# Thumb latch debate



## cda (Jun 5, 2019)

So on say a second required exit out of an office, can it just have a thumb latch?


----------



## fatboy (Jun 5, 2019)

Thumb latch? Like this?


----------



## classicT (Jun 5, 2019)

fatboy said:


> Thumb latch? Like this?
> 
> View attachment 5358


No can do if similar to Fatboy's example.

A117.1-2009
*309.4 Operation.* Operable parts shall be operable with one hand and shall not require tight grasping, pinching, or twisting of the wrist. The force required to activate operable parts shall be 5.0 pounds (22.2 N) maximum.
*EXCEPTION*: Gas pump nozzles shall not be required to provide operable parts that have an activating force of 5.0 pounds (22.2 N) maximum.​


----------



## Inspector Gift (Jun 5, 2019)

I am in agreement with Ty's answer.


----------



## steveray (Jun 5, 2019)

Me too.....


----------



## cda (Jun 5, 2019)

fatboy said:


> Thumb latch? Like this?
> 
> View attachment 5358




No the twisty one


http://mpc.abloy.production.assaabloy.com/fileexplorer/Fetchfile.aspx?id=791&ft=.jpg&mh=420&mw=1020


----------



## classicT (Jun 5, 2019)

cda said:


> No the twisty one
> 
> http://mpc.abloy.production.assaabloy.com/fileexplorer/Fetchfile.aspx?id=791&ft=.jpg&mh=420&mw=1020









Regarding accessible use, not a hard no, but it does still require a twisting of the wrist. 309.4 (and IBC 1010.1.9.1) could be cited to say no.

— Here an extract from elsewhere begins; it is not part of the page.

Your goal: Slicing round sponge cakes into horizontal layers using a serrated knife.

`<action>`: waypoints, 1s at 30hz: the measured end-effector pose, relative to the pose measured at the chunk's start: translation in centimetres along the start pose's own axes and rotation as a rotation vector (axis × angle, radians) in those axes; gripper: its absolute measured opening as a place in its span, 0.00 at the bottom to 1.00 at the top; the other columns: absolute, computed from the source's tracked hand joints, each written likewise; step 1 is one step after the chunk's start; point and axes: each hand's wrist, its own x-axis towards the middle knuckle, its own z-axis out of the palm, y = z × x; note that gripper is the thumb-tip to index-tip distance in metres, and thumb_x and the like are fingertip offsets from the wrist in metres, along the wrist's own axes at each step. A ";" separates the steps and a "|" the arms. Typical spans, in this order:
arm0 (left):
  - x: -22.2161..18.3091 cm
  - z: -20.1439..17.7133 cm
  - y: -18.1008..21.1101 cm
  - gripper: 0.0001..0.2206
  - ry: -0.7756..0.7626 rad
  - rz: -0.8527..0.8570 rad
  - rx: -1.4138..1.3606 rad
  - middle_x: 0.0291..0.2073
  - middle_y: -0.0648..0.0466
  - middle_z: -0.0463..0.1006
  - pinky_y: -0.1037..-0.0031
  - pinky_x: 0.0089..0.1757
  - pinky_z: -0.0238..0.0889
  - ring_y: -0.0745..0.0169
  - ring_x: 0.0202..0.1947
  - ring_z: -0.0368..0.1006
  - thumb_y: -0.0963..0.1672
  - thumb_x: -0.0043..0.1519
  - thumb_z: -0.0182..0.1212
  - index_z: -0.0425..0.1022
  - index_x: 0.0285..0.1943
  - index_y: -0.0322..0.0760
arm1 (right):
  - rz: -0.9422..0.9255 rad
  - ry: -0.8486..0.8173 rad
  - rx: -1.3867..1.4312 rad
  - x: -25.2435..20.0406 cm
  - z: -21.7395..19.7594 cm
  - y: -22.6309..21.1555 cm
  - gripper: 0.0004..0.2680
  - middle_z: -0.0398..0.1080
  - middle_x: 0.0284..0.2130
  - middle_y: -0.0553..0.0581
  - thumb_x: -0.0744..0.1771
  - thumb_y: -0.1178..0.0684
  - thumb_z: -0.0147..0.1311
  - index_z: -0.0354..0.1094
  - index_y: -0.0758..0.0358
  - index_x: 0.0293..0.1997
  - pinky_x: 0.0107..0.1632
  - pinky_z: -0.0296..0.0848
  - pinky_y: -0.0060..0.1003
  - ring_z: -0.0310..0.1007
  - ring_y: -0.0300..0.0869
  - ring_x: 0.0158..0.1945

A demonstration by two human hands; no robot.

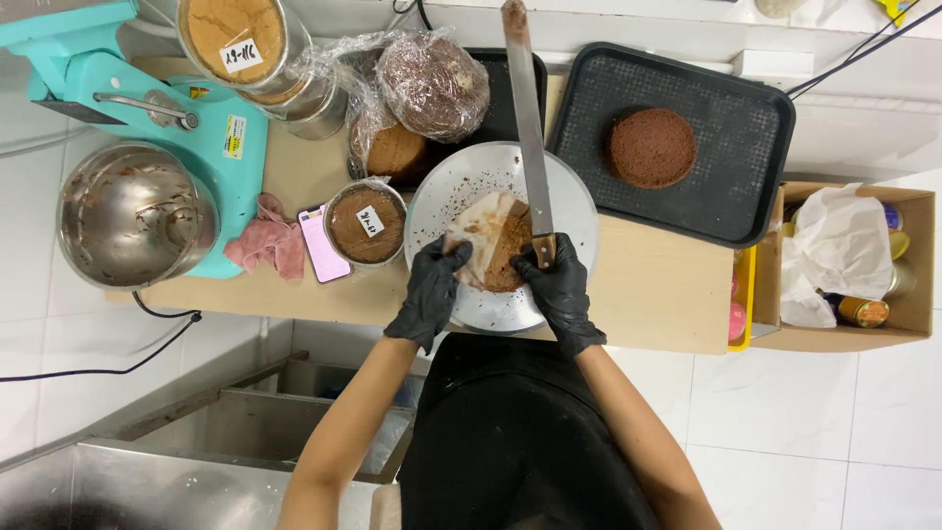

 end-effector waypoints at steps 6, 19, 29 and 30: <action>-0.4 -5.1 1.0 0.16 0.203 -0.077 -0.191 0.50 0.50 0.80 0.69 0.49 0.69 0.62 0.47 0.76 0.44 0.65 0.60 0.73 0.59 0.30 | 0.037 0.021 -0.085 0.0 0.2 -1.2 0.14 0.80 0.36 0.55 0.63 0.54 0.68 0.69 0.62 0.49 0.43 0.78 0.36 0.80 0.39 0.39; 13.3 -5.0 10.9 0.16 0.235 0.307 -0.059 0.48 0.55 0.80 0.72 0.43 0.73 0.64 0.44 0.77 0.46 0.67 0.63 0.74 0.61 0.35 | 0.228 0.047 0.155 -2.3 -1.4 -2.5 0.11 0.74 0.30 0.52 0.65 0.55 0.66 0.69 0.65 0.47 0.30 0.69 0.33 0.67 0.36 0.27; 38.7 -2.2 -4.8 0.16 0.012 0.022 0.430 0.45 0.48 0.73 0.65 0.40 0.61 0.51 0.41 0.66 0.48 0.67 0.59 0.70 0.60 0.36 | 0.261 0.195 0.549 -12.0 -12.2 7.3 0.13 0.75 0.33 0.62 0.71 0.54 0.47 0.64 0.70 0.61 0.27 0.64 0.30 0.64 0.36 0.23; 39.0 -1.6 -5.1 0.20 -0.004 0.119 0.526 0.50 0.45 0.69 0.63 0.44 0.58 0.47 0.46 0.62 0.49 0.67 0.60 0.66 0.64 0.36 | 0.357 0.225 0.546 -13.6 -12.9 8.8 0.15 0.74 0.32 0.62 0.70 0.55 0.48 0.64 0.69 0.64 0.26 0.64 0.31 0.63 0.37 0.23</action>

Additionally, if it is within the means of egress...

*1010.1.9.3 Locks and Latches*
Locks and latches shall be permitted to prevent operation of doors where any of the following exist:

Places of detention or restraint.
In buildings in occupancy Group A having an _occupant load _of 300 or less, Groups B, F, M and S, and in _places of religious worship_, the main door or doors are permitted to be equipped with key-operated locking devices from the egress side provided:
The locking device is readily distinguishable as locked.
A readily visible durable sign is posted on the egress side on or adjacent to the door stating: THIS DOOR TO REMAIN UNLOCKED WHEN THIS SPACE IS OCCUPIED. The sign shall be in letters 1 inch (25 mm) high on a contrasting background.
The use of the key-operated locking device is revocable by the _building official _for due cause.

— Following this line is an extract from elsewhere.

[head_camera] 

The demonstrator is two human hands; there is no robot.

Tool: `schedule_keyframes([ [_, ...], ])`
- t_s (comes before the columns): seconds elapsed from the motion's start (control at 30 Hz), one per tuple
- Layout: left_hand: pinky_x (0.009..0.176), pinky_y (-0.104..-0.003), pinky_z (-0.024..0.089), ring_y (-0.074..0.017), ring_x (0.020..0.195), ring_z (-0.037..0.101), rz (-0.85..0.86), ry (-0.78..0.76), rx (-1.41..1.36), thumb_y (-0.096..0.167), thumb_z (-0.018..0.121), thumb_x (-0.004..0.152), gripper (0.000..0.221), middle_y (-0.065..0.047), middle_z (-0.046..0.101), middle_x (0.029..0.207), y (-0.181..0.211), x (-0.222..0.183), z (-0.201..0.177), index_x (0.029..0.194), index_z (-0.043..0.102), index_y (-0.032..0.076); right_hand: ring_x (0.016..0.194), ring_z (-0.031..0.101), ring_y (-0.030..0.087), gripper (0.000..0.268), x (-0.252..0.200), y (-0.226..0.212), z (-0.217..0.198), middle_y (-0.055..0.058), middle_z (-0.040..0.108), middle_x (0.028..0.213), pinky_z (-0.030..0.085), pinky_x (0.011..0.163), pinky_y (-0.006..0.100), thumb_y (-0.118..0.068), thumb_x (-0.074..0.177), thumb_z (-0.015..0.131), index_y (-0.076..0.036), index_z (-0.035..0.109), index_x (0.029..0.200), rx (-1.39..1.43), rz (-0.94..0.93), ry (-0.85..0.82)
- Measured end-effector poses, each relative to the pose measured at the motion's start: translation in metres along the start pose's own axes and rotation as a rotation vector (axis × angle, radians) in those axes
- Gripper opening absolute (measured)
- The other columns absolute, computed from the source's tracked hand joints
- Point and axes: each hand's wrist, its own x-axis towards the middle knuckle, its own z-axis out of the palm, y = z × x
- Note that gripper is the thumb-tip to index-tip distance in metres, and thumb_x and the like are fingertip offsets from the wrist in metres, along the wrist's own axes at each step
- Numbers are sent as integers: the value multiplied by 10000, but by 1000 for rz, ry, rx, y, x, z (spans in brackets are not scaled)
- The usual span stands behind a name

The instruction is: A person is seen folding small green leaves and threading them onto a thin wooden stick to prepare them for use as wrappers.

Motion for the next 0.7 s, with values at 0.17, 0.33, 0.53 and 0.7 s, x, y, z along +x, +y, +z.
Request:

Where egress doors are used in pairs, _approved _automatic flush bolts shall be permitted to be used, provided that the door leaf having the automatic flush bolts does not have a doorknob or surface-mounted hardware.
Doors from individual _dwelling _or _sleeping units _of Group R occupancies having an _occupant load _of 10 or less are permitted to be equipped with a night latch, dead bolt or security chain, provided such devices are openable from the inside without the use of a key or tool.
_Fire doors _after the minimum elevated temperature has disabled the unlatching mechanism in accordance with _listed fire door _test procedures.

The above section does not seem to be concurrent with your description, therefore a lock would not be permitted at all along the means of egress.


----------



## Yikes (Jun 5, 2019)

1.  Operable with one hand does not necessarily mean "operable in a single movement with one hand".  
If a door is allowed by Ch. 10 "means of egress" to have more than one operation/motion to make it open -  - then with a deadbolt, one action unlocks it, and it stays unlocked.  The second motion is on the door handle itself.

2.  That leaves the question of the action itself is accessible:  
 - Tight grasping is not allowed, but loose grasping is theoretically allowed.
- Keyholes are allowed because the key is not technically part of the _door_ hardware, and so no one know how big or easy the key is to use.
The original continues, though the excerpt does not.